Parallax DM Ithandi

Winner of the 2024 DMCA

I’thandi Munro

Live Art Dance is pleased to announce that Halifax-based performance and visual artist I’thandi Munro is the winner of the 2024 Diane Moore Creation Award (DMCA). This annual award honours Live Art Dance’s founder Diane Moore and is inspired by her passion for dance creation and her support of Atlantic Canadian Artists. The DMCA was initiated to stimulate and sustain the creation of contemporary dance in the Atlantic Region. Administered by Live Art Dance, the award is adjudicated by an independent arm’s length jury of three individuals who have an extensive knowledge of dance in the Atlantic Region.
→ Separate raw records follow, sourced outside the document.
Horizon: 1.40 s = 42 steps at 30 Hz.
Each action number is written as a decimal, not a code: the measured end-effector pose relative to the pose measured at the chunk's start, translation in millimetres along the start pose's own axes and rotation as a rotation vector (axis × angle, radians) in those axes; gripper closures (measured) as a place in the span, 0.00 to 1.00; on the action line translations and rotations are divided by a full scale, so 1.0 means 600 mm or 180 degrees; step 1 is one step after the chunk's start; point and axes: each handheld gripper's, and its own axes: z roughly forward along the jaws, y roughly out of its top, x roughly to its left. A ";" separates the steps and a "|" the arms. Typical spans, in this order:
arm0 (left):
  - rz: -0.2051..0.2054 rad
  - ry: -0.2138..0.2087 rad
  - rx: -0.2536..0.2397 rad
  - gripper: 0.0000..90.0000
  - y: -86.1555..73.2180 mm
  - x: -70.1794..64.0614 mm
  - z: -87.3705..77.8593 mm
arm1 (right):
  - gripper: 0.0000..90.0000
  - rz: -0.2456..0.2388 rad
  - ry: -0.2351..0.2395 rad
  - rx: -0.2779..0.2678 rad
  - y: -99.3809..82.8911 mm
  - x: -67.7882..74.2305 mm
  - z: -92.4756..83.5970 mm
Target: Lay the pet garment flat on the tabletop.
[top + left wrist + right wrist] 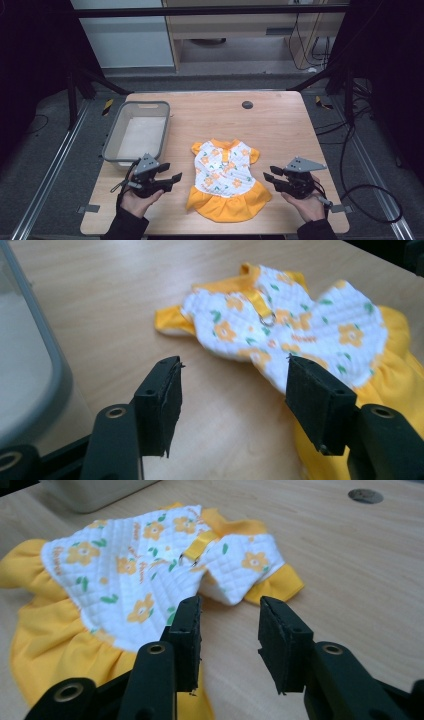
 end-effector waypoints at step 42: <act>-0.0079 0.0499 0.0658 0.79 0.038 0.069 0.270 | 0.81 0.0274 -0.0449 0.0495 0.023 -0.091 0.217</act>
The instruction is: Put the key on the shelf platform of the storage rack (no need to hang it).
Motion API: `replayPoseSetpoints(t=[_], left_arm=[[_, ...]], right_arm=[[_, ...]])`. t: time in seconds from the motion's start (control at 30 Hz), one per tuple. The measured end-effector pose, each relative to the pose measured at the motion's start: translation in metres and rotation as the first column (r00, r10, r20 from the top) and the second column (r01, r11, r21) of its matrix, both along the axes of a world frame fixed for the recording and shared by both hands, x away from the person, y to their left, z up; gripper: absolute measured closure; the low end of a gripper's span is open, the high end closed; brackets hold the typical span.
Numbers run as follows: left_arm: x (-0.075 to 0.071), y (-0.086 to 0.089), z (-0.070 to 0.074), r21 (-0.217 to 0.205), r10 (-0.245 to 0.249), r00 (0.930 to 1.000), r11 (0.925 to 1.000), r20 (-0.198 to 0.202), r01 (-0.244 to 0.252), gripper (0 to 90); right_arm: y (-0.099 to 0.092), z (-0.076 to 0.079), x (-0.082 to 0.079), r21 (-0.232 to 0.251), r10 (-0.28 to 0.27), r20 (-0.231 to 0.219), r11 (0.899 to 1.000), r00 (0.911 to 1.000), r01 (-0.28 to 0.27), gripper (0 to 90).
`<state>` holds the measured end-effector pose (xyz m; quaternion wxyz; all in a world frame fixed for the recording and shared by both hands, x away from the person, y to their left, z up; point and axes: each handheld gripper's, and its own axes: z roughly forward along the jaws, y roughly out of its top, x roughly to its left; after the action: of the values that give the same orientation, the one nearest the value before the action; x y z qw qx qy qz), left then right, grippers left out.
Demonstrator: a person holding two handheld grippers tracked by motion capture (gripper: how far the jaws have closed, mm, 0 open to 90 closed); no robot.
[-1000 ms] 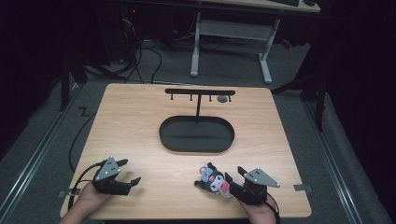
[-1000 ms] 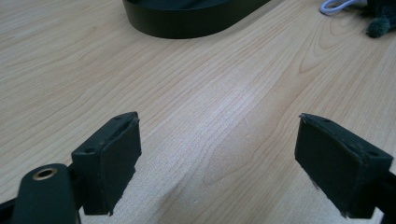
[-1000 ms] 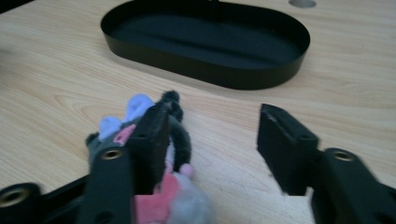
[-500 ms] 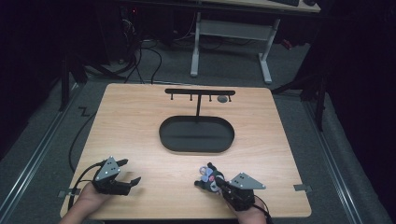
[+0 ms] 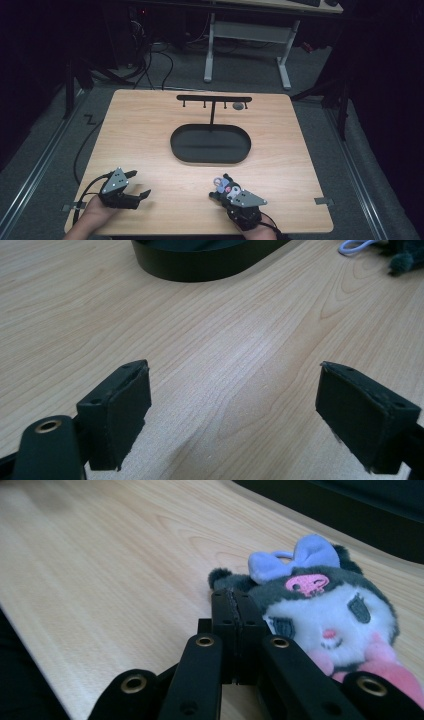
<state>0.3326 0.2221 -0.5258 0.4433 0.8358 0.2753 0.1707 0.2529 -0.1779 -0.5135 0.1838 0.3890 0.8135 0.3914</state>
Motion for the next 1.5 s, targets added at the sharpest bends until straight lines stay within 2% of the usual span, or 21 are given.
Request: replayPoseSetpoints(t=[0.2,0.27,0.5,0.53,0.63,0.7,0.73,0.77,0.8,0.87,0.9,0.93,0.97,1.0,1.03,1.13,1.17,1.2,1.33,1.43,1.5], left_arm=[[0.0,0.0,0.0,0.001,0.0,1.0,1.0,0.0,0.0,15.4],[0.0,0.0,0.0,0.001,0.0,1.0,1.0,0.001,0.0,15.4],[0.0,0.0,0.0,0.002,-0.001,1.0,1.0,0.001,0.001,15.5],[0.0,0.0,0.0,0.002,-0.002,1.0,1.0,0.002,0.002,15.4],[0.0,0.0,0.0,0.002,-0.001,1.0,1.0,0.001,0.001,15.5],[0.0,0.0,0.0,0.002,-0.001,1.0,1.0,0.001,0.001,15.5],[0.0,0.0,0.0,0.002,-0.001,1.0,1.0,0.002,0.001,15.4],[0.0,0.0,0.0,0.002,-0.001,1.0,1.0,0.002,0.001,15.4],[0.0,0.0,0.0,0.002,-0.001,1.0,1.0,0.001,0.001,15.5],[0.0,0.0,0.0,0.002,-0.002,1.0,1.0,0.001,0.002,15.5],[0.0,0.0,0.0,0.002,-0.002,1.0,1.0,0.001,0.002,15.4],[0.0,0.0,0.0,0.002,-0.003,1.0,1.0,0.002,0.003,15.5],[0.0,0.0,0.0,0.002,-0.003,1.0,1.0,0.002,0.003,15.5],[0.0,0.0,0.0,0.002,-0.002,1.0,1.0,0.001,0.002,15.5],[0.0,0.0,0.0,0.001,-0.002,1.0,1.0,0.001,0.002,15.4],[0.0,0.0,0.0,0.001,-0.001,1.0,1.0,0.0,0.001,15.5],[0.0,0.0,0.0,0.001,-0.001,1.0,1.0,0.0,0.001,15.4],[0.0,0.0,0.0,0.001,-0.001,1.0,1.0,-0.001,0.001,15.5],[0.001,0.0,0.0,0.0,0.0,1.0,1.0,-0.002,0.0,15.5],[0.002,0.0,0.0,-0.001,0.001,1.0,1.0,-0.007,-0.001,15.5],[0.002,0.0,0.0,-0.002,0.001,1.0,1.0,-0.007,-0.001,15.4]], right_arm=[[-0.01,-0.002,0.007,-0.004,-0.067,0.006,0.998,0.9977,0.067,89.9],[-0.016,-0.002,0.011,-0.007,-0.11,0.011,0.994,0.9938,0.11,89.9],[-0.028,-0.005,0.02,-0.019,-0.177,0.009,0.984,0.9842,0.177,89.9],[-0.032,-0.006,0.022,-0.022,-0.197,0.01,0.98,0.9803,0.197,89.9],[-0.034,-0.005,0.023,-0.016,-0.209,0.004,0.978,0.9778,0.209,89.8],[-0.035,-0.002,0.021,-0.001,-0.202,0.022,0.979,0.9792,0.202,89.7],[-0.035,0.004,0.017,0.017,-0.204,0.046,0.979,0.9778,0.204,89.6],[-0.035,0.004,0.017,0.017,-0.204,0.046,0.979,0.9778,0.204,89.6],[-0.036,0.012,0.013,0.021,-0.21,0.075,0.978,0.9747,0.209,89.6],[-0.041,0.019,0.011,0.026,-0.235,0.1,0.972,0.9667,0.234,89.6],[-0.041,0.019,0.011,0.026,-0.235,0.1,0.972,0.9667,0.234,89.6],[-0.055,0.025,0.01,0.042,-0.288,0.125,0.958,0.9494,0.285,89.6],[-0.055,0.025,0.01,0.042,-0.288,0.125,0.958,0.9494,0.285,89.6],[-0.061,0.027,0.009,0.05,-0.309,0.127,0.951,0.9427,0.305,89.5],[-0.077,0.025,0.009,0.048,-0.363,0.132,0.932,0.9225,0.36,88.9],[-0.088,0.016,0.012,-0.009,-0.398,0.112,0.916,0.9105,0.401,88.4],[-0.088,0.016,0.012,-0.009,-0.398,0.112,0.916,0.9105,0.401,88.4],[-0.092,0.011,0.015,-0.022,-0.41,0.086,0.91,0.9081,0.413,88.3],[-0.093,0.008,0.013,-0.005,-0.409,0.056,0.912,0.9106,0.41,87.8],[-0.086,0.008,0.008,0.001,-0.382,0.045,0.924,0.923,0.382,87.7],[-0.085,0.008,0.008,0.002,-0.378,0.045,0.926,0.9248,0.378,87.3]])
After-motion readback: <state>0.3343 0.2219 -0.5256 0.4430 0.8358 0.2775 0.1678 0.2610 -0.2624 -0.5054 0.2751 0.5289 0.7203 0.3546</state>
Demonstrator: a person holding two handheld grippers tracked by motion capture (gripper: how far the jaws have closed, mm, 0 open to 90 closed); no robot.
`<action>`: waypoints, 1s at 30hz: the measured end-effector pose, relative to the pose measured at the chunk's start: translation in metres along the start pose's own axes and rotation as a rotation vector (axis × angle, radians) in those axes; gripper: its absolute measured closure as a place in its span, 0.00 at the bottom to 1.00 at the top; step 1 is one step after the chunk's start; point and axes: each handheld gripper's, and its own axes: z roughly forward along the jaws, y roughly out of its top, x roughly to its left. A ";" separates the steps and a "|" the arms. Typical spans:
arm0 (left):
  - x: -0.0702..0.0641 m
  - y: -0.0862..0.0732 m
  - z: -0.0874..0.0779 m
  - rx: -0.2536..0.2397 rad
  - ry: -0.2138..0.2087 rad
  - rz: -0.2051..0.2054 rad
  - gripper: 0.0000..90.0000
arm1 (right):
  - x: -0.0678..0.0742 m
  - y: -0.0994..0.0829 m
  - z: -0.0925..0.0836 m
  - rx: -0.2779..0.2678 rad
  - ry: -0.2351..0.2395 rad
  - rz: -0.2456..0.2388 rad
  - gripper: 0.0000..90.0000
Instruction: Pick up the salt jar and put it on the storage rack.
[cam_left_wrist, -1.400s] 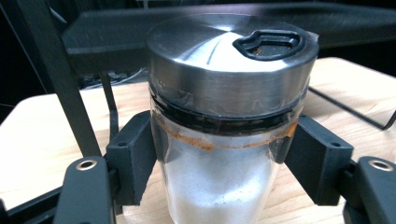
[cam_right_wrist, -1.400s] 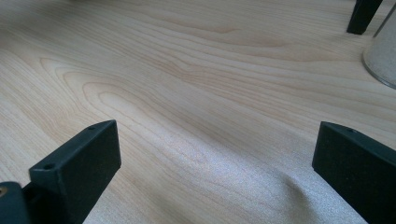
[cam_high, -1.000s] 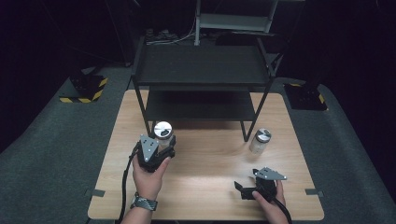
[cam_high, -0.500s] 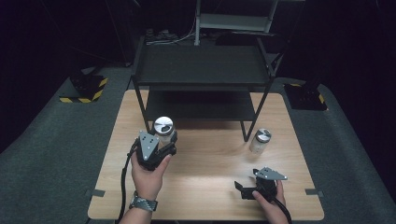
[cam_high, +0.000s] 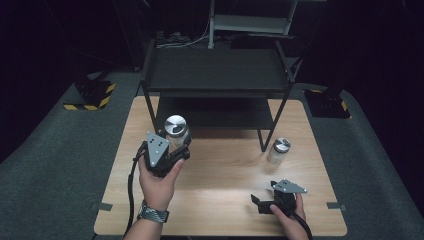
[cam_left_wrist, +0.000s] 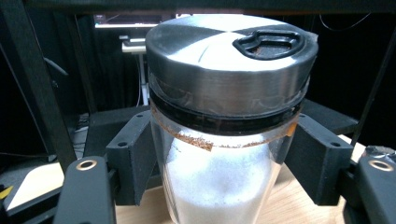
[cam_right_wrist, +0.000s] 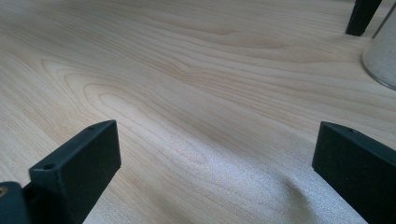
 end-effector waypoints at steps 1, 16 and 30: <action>0.000 0.001 0.000 -0.002 -0.001 0.000 0.34 | 0.000 0.000 0.000 -0.001 0.000 0.002 0.01; -0.004 0.024 -0.001 -0.043 0.006 -0.004 0.34 | -0.001 0.000 0.000 0.000 0.003 0.006 0.01; -0.008 0.043 0.001 -0.076 0.001 0.010 0.34 | -0.001 -0.001 -0.001 -0.007 0.002 0.008 0.01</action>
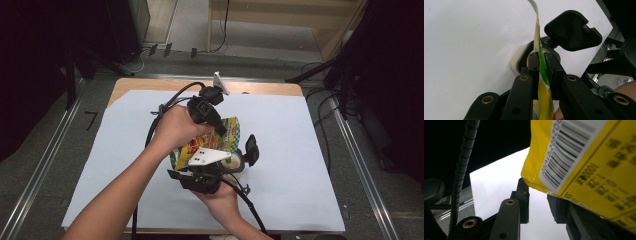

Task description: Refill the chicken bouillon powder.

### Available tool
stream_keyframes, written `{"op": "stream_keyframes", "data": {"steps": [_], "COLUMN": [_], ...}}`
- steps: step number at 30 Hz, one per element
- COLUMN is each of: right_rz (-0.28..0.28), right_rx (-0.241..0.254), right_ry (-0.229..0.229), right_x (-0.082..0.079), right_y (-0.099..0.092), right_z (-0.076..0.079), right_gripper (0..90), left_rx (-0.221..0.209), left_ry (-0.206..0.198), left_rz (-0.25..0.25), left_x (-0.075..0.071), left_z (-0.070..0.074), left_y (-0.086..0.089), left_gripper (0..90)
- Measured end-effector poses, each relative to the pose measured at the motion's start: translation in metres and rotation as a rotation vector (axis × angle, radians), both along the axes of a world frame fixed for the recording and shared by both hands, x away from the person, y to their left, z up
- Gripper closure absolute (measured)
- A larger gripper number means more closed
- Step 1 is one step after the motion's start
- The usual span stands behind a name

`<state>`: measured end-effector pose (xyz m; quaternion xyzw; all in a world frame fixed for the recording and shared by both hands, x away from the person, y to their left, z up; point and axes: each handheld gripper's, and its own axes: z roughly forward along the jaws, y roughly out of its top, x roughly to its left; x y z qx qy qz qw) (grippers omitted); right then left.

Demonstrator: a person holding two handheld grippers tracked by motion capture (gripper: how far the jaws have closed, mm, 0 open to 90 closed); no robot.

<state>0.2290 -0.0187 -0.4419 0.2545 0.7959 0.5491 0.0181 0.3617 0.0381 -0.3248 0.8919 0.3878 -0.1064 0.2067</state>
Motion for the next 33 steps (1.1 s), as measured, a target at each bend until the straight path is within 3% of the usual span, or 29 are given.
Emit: {"op": "stream_keyframes", "data": {"steps": [33], "right_rz": [0.023], "right_rx": [-0.003], "right_ry": [-0.003], "right_x": [-0.0004], "right_y": [0.0043], "right_z": [0.0004], "right_gripper": [73.4], "left_rx": [-0.002], "left_ry": [0.002], "left_rz": [0.014], "left_x": [-0.0013], "left_z": [-0.0001], "left_y": [0.0068], "left_gripper": [84.4]}}
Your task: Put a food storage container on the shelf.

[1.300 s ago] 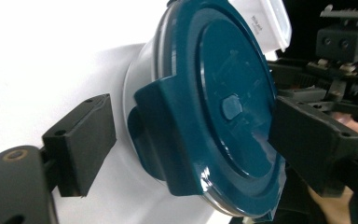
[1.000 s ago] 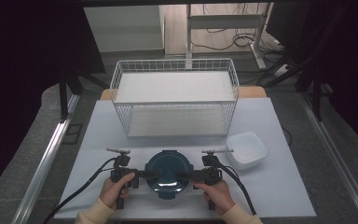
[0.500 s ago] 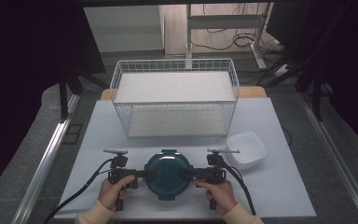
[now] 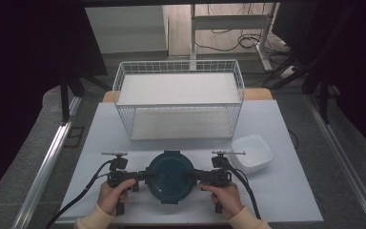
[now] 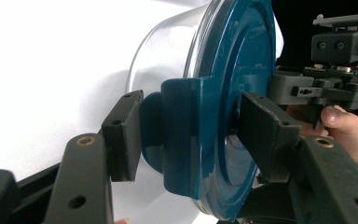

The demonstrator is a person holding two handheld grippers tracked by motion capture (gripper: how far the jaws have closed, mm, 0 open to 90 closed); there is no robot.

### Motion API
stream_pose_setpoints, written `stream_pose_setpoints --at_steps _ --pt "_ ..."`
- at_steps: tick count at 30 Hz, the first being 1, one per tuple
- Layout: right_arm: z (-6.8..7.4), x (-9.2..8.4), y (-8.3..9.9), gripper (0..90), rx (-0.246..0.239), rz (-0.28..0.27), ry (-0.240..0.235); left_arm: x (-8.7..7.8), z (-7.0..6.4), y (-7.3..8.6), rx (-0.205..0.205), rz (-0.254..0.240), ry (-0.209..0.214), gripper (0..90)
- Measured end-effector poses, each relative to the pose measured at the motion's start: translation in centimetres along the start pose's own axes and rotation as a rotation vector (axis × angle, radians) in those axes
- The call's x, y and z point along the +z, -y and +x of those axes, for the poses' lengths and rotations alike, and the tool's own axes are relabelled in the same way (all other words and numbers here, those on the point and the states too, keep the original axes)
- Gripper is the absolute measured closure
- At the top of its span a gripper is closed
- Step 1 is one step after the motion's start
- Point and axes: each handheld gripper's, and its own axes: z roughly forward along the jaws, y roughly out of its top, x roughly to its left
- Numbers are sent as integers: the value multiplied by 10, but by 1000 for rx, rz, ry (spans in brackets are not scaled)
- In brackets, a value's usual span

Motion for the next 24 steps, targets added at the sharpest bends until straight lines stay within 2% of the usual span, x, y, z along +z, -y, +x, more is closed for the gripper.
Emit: stream_pose_setpoints --at_steps 6,9,14,18,20,24 --pt "5 -6 -3 395 -31 -10 -6 -4 -7 -2 32 -19 3 425" --pt "8 -9 -5 395 -52 -22 5 -4 -8 -4 30 -21 11 425" --pt "9 -13 -10 395 -62 -26 6 -2 -12 -11 52 -23 11 425" --pt "10 -14 -14 395 -71 -26 11 -2 -13 -14 50 -27 17 425" --pt "13 -17 -19 395 -93 -31 14 -3 -16 -18 58 -33 18 425" --pt "17 -21 -25 395 -108 -40 14 -5 -22 -24 72 -45 17 425"
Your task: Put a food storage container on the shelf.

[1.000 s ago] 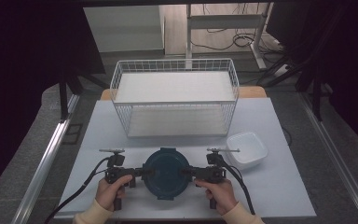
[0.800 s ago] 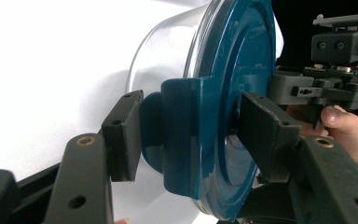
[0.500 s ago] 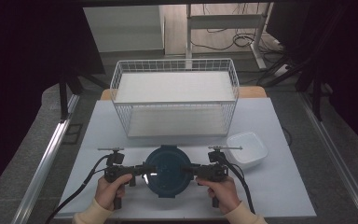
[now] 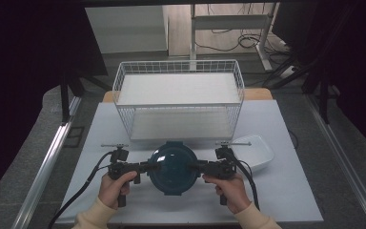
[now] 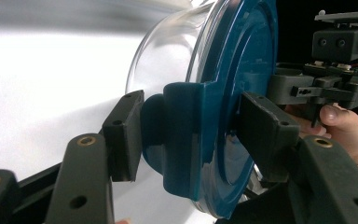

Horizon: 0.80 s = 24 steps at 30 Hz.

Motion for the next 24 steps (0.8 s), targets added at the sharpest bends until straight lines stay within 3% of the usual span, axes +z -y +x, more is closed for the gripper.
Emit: stream_pose_setpoints --at_steps 10,24 --pt "8 -7 -18 395 -30 -8 12 -2 -7 -18 9 -5 13 422" --pt "26 -23 -58 394 -101 -20 39 -9 -21 -49 39 -28 38 421"
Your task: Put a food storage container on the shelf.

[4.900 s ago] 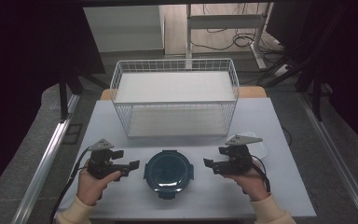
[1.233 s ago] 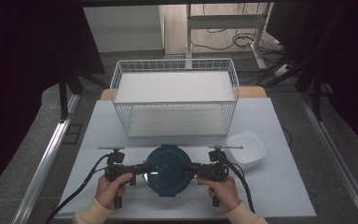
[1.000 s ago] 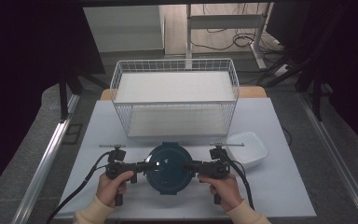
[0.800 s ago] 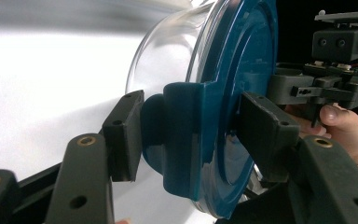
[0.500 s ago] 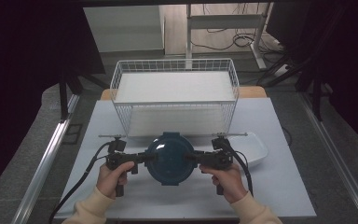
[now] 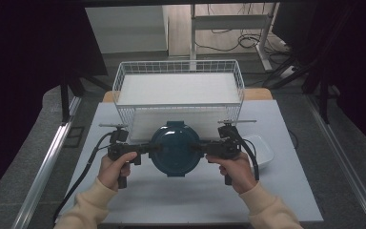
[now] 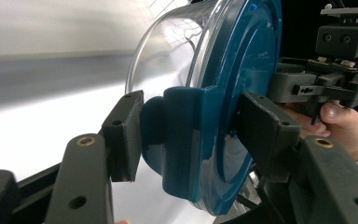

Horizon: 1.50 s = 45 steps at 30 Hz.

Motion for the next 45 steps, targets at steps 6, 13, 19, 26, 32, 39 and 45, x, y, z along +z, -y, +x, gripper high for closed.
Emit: stream_pose_setpoints --at_steps 6,13,19,26,32,39,45 --pt "1 -3 -9 394 -18 -10 10 1 -3 -11 6 -1 3 417" --pt "4 -8 -23 394 -35 -26 7 -2 -11 -27 24 -9 5 418" --pt "11 -14 -36 394 -57 -34 11 -7 -18 -38 39 -15 7 417" --pt "17 -18 -49 395 -69 -38 8 -12 -25 -51 48 -15 7 417" --pt "20 -19 -59 395 -86 -41 6 -16 -28 -59 53 -23 3 417" --pt "24 -21 -71 396 -103 -45 5 -19 -31 -69 61 -40 0 414" --pt "28 -24 -78 398 -115 -52 7 -22 -35 -77 66 -44 7 414"
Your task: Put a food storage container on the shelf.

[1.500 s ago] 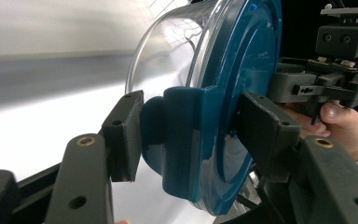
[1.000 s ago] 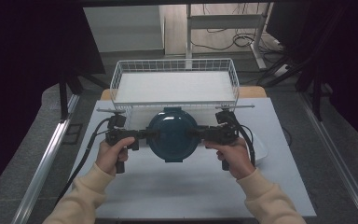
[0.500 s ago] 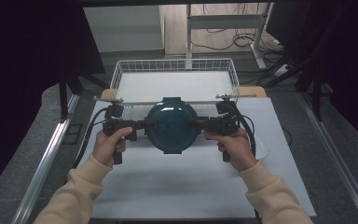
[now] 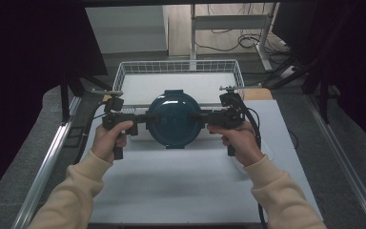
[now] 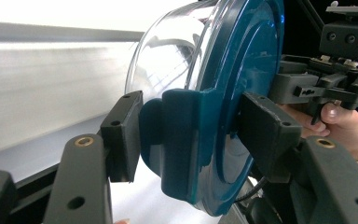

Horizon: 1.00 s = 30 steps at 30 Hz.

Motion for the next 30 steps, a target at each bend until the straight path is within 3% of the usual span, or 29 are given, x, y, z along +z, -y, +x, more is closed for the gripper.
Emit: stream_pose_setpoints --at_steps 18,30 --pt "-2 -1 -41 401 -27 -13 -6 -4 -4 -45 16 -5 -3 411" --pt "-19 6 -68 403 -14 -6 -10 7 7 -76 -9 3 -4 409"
2024 Diane Moore Creation Award

The amount of this year’s award is $2,000 with 50 hours of free studio space at DANSpace. The DMCA is the largest non-governmental award for dance creation in Atlantic Canada. These funds have been raised through dedicated fundraising on the part of Live Art Dance, a partnership with Dance Nova Scotia and the generosity of Neal Livingston. The 2024 award will go to support a new solo work performed by I’thandi Munro .

“Live Art Dance is proud to offer this annual award in memory of our founder, Diane Moore,” said Artistic Director Liliona Quarmyne. “Each year the quantity and calibre of the applications we receive indicate what a vibrant, creative and growing dance community we have in Atlantic Canada – and we are delighted to be a part of it.”

IM DianeMoore

About I’thandi Munro

I’thandi Munro is an award winning professional performance and visual artist. She has a BFA from NSCAD and movement is at her core of making. Munro uses the representation of line and lineage as underlying concepts in her fine art, craft, photography and dance. Continuously merging different mediums into finished pieces there is always a sense of multiplicity within her work, she leaves space for her pieces to naturally evolve through reaction and discussion. Munro creates an ever-changing body of work that can be explored and realized in different ways.

IM DianeMoore

About the Project

Freeform

This piece is based on the “freedom” to move and Improve within structures and steel wire restrictions. As a choreographer, mover, and metalsmith I like to combine mediums to create full landscapes of thought.

How do you move freely within a restricted or confined space? What does this look like visually, how does this impact the way you navigate the space around you. How do you achieve freedom when your parameters have been set and you must find a way to not only exist, but to thrive? Is their beauty within confinement? What does that beauty look like when the restrains have been removed?

As a racialized person living in a post colonial society, these are questions and realities that I can never break free from. Using movement has been a healing source of acceptance for these bonds placed upon our communities.

As an improvisational choreographer, I like to play with the deep thoughts that might provoke change? Or help others to achieve peace within their own situations.

How can our pathways be seen for others to learn from?

Where do we elevate to once we have reached the end of what has already been created and paved?

Using Freeform movement within wire structures I create during improvisation, I hope to reform the movements I make as a way of embracing the histories, the traumas, the bounded lifestyles I have no choice but to accept, redesign, and move forward from.